For a couple of months or maybe years, my business sidekick Matt Danner (COO of iThemes) and I have been talking about sharing the lessons and experiences we’ve learned leading and growing a team and business at iThemes over the last 8+ years.

This morning, we finally made actual progress on that dream and recorded the first two episodes this morning of a business podcast called Leader.Team.

In the first episode aka The Pilot, we talk about our backstories and background to where we are today. IN the second episode, we talk about our current roles and responsibilities, how we got here and why we think our unique, distinct personalities and strengths have made for a very successful leadership team.

Here’s some details about what we’re hoping to do with this podcast series:

Goal — To post a short (15-25 minute), easily digestible, practical and applicable podcast, from our experiences, twice a month on topics that young leaders and managers are interested in.

Purpose — To share our experiences and expertise as leaders and managers at iThemes in order to help others who want to lead, grow and care for teams, while also making purpose and profit.

Significance — We’ve learned a lot about leading and managing people as well as growing a business, often the hard, painful, costly way.

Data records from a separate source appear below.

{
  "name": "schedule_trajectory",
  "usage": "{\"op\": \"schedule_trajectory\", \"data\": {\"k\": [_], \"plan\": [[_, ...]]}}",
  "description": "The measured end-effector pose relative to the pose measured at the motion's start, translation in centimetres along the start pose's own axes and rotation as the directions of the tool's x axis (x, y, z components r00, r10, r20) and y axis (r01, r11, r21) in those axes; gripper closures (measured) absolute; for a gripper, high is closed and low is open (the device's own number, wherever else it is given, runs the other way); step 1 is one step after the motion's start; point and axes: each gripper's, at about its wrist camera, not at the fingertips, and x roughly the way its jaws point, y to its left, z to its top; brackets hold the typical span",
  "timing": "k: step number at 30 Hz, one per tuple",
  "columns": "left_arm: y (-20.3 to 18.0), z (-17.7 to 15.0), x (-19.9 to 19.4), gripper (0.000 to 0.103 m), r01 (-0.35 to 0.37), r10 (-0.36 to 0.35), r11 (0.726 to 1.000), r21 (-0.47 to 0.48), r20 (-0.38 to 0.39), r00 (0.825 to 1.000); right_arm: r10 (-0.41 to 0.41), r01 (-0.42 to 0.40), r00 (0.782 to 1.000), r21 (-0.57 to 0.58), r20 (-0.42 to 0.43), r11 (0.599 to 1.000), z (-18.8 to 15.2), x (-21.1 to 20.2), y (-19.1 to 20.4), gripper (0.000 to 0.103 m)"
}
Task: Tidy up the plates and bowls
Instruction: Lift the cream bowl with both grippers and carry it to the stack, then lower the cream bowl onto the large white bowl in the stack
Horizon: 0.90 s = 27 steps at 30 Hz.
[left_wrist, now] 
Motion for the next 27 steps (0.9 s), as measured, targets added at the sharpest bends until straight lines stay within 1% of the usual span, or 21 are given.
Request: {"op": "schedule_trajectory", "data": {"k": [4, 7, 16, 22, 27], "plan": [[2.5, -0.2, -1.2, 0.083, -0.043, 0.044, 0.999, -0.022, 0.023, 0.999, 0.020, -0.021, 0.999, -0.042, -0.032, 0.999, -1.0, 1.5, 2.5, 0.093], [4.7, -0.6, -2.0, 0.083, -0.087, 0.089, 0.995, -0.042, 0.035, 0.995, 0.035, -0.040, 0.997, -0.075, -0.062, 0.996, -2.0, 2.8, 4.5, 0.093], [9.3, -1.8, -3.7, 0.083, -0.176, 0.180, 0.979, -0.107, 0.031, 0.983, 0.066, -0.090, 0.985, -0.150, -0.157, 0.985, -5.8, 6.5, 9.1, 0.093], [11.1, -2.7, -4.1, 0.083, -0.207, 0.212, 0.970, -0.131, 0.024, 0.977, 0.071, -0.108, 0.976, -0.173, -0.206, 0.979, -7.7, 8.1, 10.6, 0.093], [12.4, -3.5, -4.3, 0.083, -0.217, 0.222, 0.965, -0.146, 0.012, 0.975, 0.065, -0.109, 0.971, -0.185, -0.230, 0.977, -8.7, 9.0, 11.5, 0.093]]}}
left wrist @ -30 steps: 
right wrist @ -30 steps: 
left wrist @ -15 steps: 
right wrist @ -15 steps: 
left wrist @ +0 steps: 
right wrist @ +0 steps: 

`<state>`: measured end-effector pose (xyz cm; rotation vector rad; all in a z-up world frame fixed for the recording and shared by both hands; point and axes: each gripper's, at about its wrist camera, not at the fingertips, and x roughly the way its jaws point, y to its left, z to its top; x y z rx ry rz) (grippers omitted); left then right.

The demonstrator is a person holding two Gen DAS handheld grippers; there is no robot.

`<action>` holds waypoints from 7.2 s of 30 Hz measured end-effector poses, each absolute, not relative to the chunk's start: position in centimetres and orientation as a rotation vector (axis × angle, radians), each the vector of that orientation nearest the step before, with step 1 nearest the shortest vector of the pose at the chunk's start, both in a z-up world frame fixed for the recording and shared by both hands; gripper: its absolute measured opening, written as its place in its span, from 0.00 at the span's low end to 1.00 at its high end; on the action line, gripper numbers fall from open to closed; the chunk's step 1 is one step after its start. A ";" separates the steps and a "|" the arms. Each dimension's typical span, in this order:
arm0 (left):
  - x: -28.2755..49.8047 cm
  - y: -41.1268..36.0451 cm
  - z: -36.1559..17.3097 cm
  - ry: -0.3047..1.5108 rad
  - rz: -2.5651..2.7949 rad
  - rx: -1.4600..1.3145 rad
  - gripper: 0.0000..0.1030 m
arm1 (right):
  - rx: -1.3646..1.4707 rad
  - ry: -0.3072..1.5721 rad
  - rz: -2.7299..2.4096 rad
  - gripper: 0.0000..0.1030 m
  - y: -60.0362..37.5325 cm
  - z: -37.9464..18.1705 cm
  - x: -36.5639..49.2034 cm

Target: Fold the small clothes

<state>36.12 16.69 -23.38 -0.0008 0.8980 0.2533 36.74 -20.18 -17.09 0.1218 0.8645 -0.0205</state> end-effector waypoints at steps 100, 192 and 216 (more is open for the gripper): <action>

Prior to starting iThemes, I was a journalist, having “managed” only a part-time person before starting iThemes.

Matt was a college student when he started at iThemes, initially handling our sales emails, now managing 25+ people, many of whom are older than him.

Now, after 8+ years, we have a team of 25+ people, some in office, some remote, and thousands of customers around the world.

We want to share the stories, lessons, values, beliefs, philosophies, tools and experiences we’ve gleaned over the years to help you learn and grow … from each of our unique and different perspectives.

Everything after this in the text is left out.